El cardenal Óscar Andrés Rodríguez expresó este domingo su preocupación por la situación de muchos jóvenes en Honduras que terminan involucrados en actividades del crimen organizado y señaló, entre otros factores, el abandono familiar y la falta de formación en la fe.
Durante su homilía dominical, el religioso reflexionó sobre un pasaje bíblico protagonizado por una mujer pagana de Líbano que acudió a Jesucristo para pedirle ayuda. Rodríguez explicó que, en tiempos de Jesús, quienes eran considerados paganos eran vistos como personas externas o ajenas.
A partir de este relato, el cardenal trasladó la reflexión a situaciones que enfrenta actualmente la sociedad, entre ellas la discriminación contra los migrantes y la violencia que afecta a numerosas familias hondureñas.
Rodríguez compara el relato bíblico con la violencia actual
El cardenal señaló que, al igual que la mujer del relato bíblico acudió en busca de ayuda, actualmente son muchas las madres y padres que claman ante el sufrimiento provocado por la violencia.
“Hoy en día, esta petición la hacen tantas madres y padres que ven a sus hijos masacrados por la violencia”, expresó durante la homilía.
Rodríguez relató que ha conocido casos de jóvenes que salen de sus hogares para realizar actividades cotidianas, como trabajar o movilizarse en motocicleta, y posteriormente son encontrados muertos y abandonados.
También lamentó las situaciones que enfrentan algunas familias cuando sus hijos terminan vinculados con actividades delictivas.
Cuestiona influencia de las pandillas en los jóvenes
Durante su reflexión, el cardenal hizo referencia a la reciente captura de un hombre identificado con el alias de “El Diablo”, señalado por las autoridades por su presunta participación en la muerte de una persona durante un asalto a un negocio.

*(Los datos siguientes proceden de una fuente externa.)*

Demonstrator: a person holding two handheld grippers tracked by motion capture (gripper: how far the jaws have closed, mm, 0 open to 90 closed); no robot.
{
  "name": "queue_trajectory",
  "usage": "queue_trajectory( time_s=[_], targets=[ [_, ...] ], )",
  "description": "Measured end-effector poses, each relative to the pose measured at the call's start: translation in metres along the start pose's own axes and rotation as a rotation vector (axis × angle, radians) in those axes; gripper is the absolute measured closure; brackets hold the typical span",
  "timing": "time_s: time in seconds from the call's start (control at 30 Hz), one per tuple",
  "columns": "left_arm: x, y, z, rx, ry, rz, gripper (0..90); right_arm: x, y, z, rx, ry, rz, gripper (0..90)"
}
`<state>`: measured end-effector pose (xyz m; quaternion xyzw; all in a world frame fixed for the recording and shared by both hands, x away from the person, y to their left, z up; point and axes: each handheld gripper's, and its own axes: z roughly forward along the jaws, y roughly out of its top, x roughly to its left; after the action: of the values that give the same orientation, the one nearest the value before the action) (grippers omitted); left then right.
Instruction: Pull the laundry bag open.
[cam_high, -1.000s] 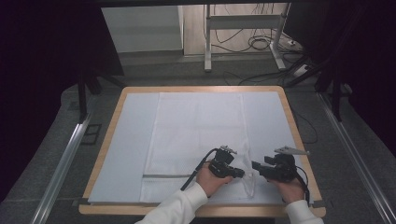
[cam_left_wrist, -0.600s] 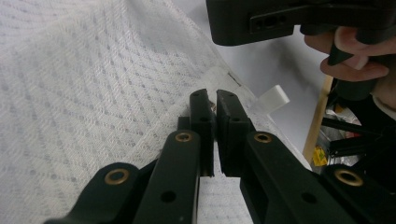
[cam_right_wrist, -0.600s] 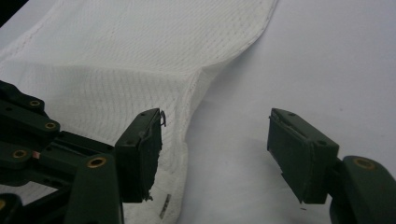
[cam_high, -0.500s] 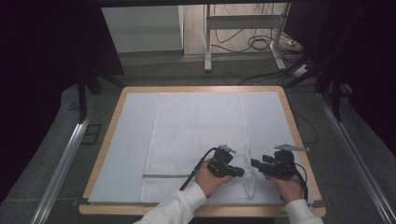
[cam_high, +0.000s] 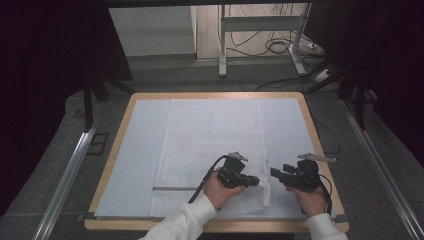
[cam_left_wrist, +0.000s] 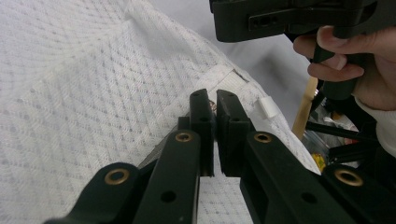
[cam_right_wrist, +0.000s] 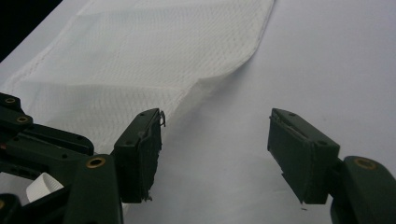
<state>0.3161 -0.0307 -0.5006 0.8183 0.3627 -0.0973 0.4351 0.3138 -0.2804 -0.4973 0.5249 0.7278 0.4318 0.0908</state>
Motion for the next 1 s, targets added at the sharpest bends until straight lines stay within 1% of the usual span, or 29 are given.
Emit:
queue_trajectory(
  time_s=[0.07,0.13,0.2,0.23,0.27,0.33,0.57,0.63,0.67,0.73,0.8,0.9,1.0],
  targets=[
    [0.000,0.000,-0.001,0.005,0.003,0.008,86.8,0.002,0.001,0.001,-0.002,0.008,0.002,34.3],
    [-0.001,0.000,-0.002,0.000,0.007,0.008,86.8,0.005,0.002,0.002,-0.004,0.012,0.005,34.3],
    [-0.001,0.000,-0.003,-0.003,0.007,0.009,86.8,0.007,0.004,0.003,0.001,0.029,0.016,34.0],
    [-0.001,0.000,-0.003,-0.003,0.007,0.009,86.8,0.007,0.004,0.003,0.001,0.029,0.016,34.0],
    [-0.001,0.000,-0.004,-0.006,0.007,0.009,86.8,0.009,0.006,0.006,0.009,0.040,0.027,33.5],
    [-0.001,0.000,-0.004,-0.009,0.008,0.010,86.8,0.012,0.007,0.010,0.026,0.053,0.031,33.1],
    [-0.001,0.000,-0.005,-0.010,0.009,0.015,86.8,0.016,0.011,0.027,0.090,0.084,0.079,31.8],
    [-0.001,0.000,-0.005,-0.014,0.008,0.010,86.8,0.018,0.011,0.033,0.118,0.082,0.086,31.8],
    [-0.001,0.000,-0.005,-0.012,0.009,0.013,86.8,0.018,0.011,0.033,0.118,0.082,0.086,31.8],
    [-0.001,0.000,-0.005,-0.013,0.006,0.011,86.8,0.018,0.011,0.040,0.145,0.097,0.105,32.6],
    [-0.002,0.000,-0.005,-0.009,0.008,0.017,86.8,0.018,0.011,0.044,0.159,0.109,0.115,34.7],
    [-0.002,0.000,-0.004,-0.009,0.008,0.018,86.8,0.020,0.012,0.050,0.178,0.130,0.130,40.6],
    [-0.001,0.000,-0.004,-0.007,0.008,0.019,86.8,0.021,0.013,0.053,0.199,0.143,0.130,53.2]
  ],
)
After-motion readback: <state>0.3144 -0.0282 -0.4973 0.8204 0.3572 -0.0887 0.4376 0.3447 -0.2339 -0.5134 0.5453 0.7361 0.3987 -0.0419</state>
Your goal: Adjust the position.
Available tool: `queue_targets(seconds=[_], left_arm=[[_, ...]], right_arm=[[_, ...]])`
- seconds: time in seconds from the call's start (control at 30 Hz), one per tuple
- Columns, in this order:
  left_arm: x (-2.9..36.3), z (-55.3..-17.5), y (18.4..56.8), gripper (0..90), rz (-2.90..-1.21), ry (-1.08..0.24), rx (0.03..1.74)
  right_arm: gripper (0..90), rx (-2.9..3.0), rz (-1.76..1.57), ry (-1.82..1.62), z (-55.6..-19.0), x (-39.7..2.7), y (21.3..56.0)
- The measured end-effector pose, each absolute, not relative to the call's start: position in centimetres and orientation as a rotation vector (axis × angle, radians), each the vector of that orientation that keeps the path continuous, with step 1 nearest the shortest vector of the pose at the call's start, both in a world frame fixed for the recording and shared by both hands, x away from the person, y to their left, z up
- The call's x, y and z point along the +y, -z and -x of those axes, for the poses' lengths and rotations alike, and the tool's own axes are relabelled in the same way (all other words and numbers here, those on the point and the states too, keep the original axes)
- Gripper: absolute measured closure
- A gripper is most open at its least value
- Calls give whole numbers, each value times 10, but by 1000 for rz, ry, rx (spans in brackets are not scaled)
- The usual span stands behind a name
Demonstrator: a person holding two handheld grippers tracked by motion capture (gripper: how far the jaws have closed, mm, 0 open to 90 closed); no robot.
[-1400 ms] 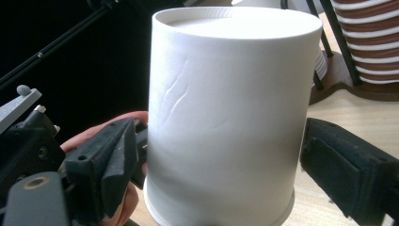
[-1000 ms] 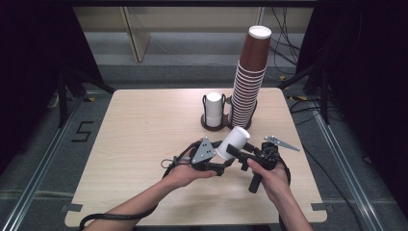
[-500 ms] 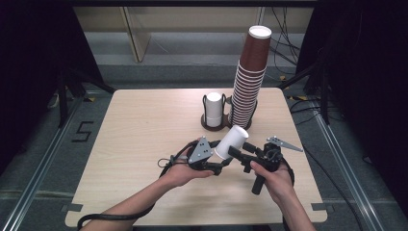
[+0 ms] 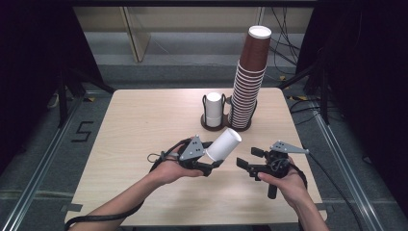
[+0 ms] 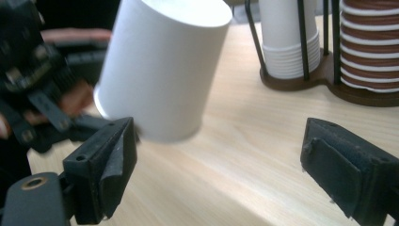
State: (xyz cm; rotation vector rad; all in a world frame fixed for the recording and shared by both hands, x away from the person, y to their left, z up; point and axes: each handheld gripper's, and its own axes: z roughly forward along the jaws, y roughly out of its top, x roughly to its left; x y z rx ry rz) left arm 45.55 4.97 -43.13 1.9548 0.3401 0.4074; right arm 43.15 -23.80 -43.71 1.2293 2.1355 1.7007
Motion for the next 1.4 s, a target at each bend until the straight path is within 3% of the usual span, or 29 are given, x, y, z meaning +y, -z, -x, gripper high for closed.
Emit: queue_targets(seconds=[0.87, 1.4], left_arm=[[75, -452, 429, 349, -2291, -436, 85], [63, -439, 434, 356, -2446, -314, -19]], right_arm=[[159, 2657, -641, -1151, -434, -222, 454], [156, 2718, -333, -976, -440, -190, 433]])
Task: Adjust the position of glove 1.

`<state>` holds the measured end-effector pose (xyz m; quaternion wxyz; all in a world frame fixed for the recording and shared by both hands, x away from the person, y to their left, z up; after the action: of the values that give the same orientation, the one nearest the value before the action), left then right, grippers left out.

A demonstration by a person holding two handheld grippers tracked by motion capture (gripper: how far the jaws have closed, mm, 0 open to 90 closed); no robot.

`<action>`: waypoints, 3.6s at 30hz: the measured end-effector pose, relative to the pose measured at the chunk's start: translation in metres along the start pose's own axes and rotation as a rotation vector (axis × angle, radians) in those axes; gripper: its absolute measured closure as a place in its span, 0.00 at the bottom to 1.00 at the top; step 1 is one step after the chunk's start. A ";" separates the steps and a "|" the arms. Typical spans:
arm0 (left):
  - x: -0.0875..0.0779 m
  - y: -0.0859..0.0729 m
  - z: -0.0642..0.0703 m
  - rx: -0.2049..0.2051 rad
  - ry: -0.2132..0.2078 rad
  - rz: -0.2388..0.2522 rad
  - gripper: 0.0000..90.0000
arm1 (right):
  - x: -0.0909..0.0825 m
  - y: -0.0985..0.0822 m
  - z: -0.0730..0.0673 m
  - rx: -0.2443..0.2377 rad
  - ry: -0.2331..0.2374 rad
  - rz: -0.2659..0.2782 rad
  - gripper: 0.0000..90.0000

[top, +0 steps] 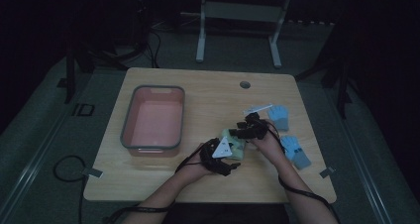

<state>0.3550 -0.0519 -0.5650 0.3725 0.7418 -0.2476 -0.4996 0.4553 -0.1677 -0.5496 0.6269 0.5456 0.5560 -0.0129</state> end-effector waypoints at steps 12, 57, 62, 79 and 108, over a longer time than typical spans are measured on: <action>0.019 -0.013 -0.011 0.077 0.032 -0.118 0.46 | 0.021 -0.017 0.008 0.104 0.147 -0.107 0.48; -0.098 0.031 -0.063 0.228 0.105 -0.287 0.80 | -0.007 0.087 -0.071 0.015 0.209 0.058 0.78; -0.117 0.028 -0.073 0.231 0.129 -0.305 0.81 | -0.002 0.102 -0.084 -0.017 0.200 0.064 0.78; -0.179 -0.022 -0.099 0.253 0.184 -0.335 0.81 | 0.046 0.144 -0.143 -0.072 0.240 0.100 0.78; -0.180 -0.101 -0.133 0.117 0.024 -0.443 0.80 | 0.136 0.150 -0.167 -0.082 0.191 -0.055 0.69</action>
<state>0.4098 0.1822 -0.5155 0.2128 0.8043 -0.1029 -0.5452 0.4868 0.0896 -0.5102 0.5923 0.5028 0.6280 0.0446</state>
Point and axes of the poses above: each handheld gripper's, and its own axes: x roughly forward along the jaws, y roughly out of its top, z roughly to its right, the point moved 5 cm from there along x, roughly forward along the jaws, and after that the axes turned 4 degrees about x, right-handed, at the moved point
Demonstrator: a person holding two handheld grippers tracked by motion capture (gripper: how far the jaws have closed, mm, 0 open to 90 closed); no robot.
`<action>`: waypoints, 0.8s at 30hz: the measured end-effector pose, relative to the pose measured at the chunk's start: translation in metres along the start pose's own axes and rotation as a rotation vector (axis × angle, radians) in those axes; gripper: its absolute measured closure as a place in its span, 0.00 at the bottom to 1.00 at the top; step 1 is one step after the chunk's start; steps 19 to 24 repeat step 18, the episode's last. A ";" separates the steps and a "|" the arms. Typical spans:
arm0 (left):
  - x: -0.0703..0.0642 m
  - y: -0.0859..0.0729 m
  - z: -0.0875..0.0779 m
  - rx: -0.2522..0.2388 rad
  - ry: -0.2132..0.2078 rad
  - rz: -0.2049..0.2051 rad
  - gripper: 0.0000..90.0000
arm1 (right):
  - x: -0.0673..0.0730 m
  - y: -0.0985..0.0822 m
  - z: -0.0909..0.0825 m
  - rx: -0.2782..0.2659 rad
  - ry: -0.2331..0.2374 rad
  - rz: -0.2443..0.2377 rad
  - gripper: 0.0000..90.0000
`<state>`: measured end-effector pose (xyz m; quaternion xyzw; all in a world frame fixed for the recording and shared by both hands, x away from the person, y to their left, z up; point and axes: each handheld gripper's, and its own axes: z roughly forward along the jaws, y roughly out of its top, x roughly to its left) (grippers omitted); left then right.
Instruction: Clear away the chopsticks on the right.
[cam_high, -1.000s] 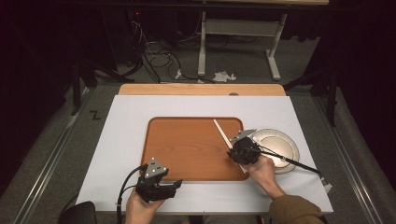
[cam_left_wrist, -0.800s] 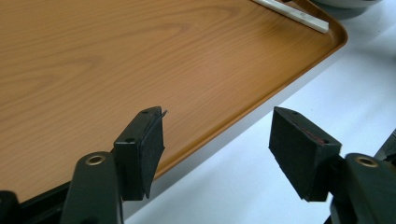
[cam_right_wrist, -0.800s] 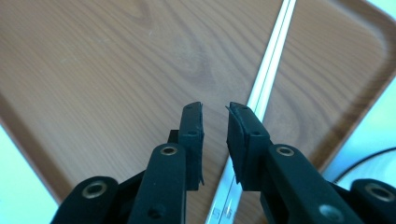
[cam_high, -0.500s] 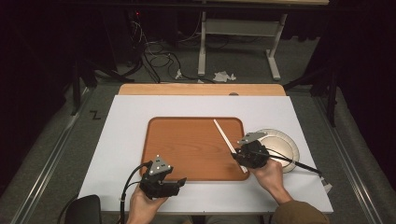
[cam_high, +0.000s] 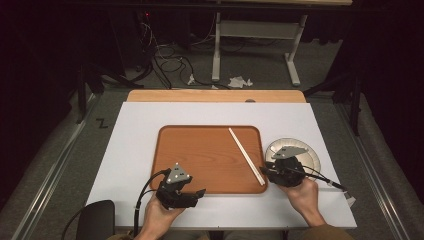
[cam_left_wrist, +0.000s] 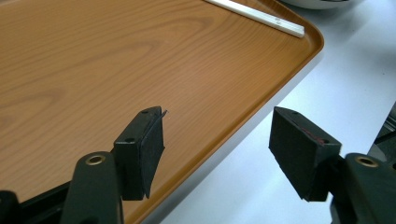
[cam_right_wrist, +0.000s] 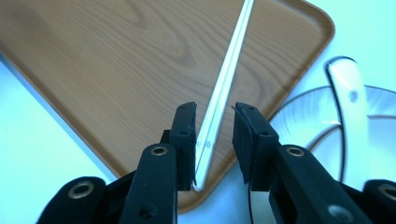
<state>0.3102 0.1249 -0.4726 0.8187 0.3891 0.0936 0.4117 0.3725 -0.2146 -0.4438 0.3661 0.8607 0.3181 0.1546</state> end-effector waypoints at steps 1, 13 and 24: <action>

A partir de este caso, cuestionó cómo una persona puede llegar a identificarse con un alias relacionado con la violencia.
“¿Cómo es posible una persona que ha sido educada en la fe puede pensar que puede tener un apodo así?”, manifestó Rodríguez.
El religioso consideró que algunos jóvenes pueden quedar expuestos a grupos criminales cuando carecen de acompañamiento familiar y de una formación espiritual.
“La respuesta es que no han sido educados en la fe, han crecido como plantas silvestres, abandonados por su familia o se han ido como niños y la única identidad es la pandilla, la mara y el mal”, reflexionó.
Llama a no ignorar a quienes necesitan ayuda
Rodríguez también hizo un llamado a la sociedad para prestar atención a las personas que atraviesan situaciones de vulnerabilidad y necesitan apoyo.
En su mensaje, cuestionó las actitudes de rechazo hacia quienes buscan oportunidades para salir adelante y pidió no ignorar a quienes enfrentan dificultades.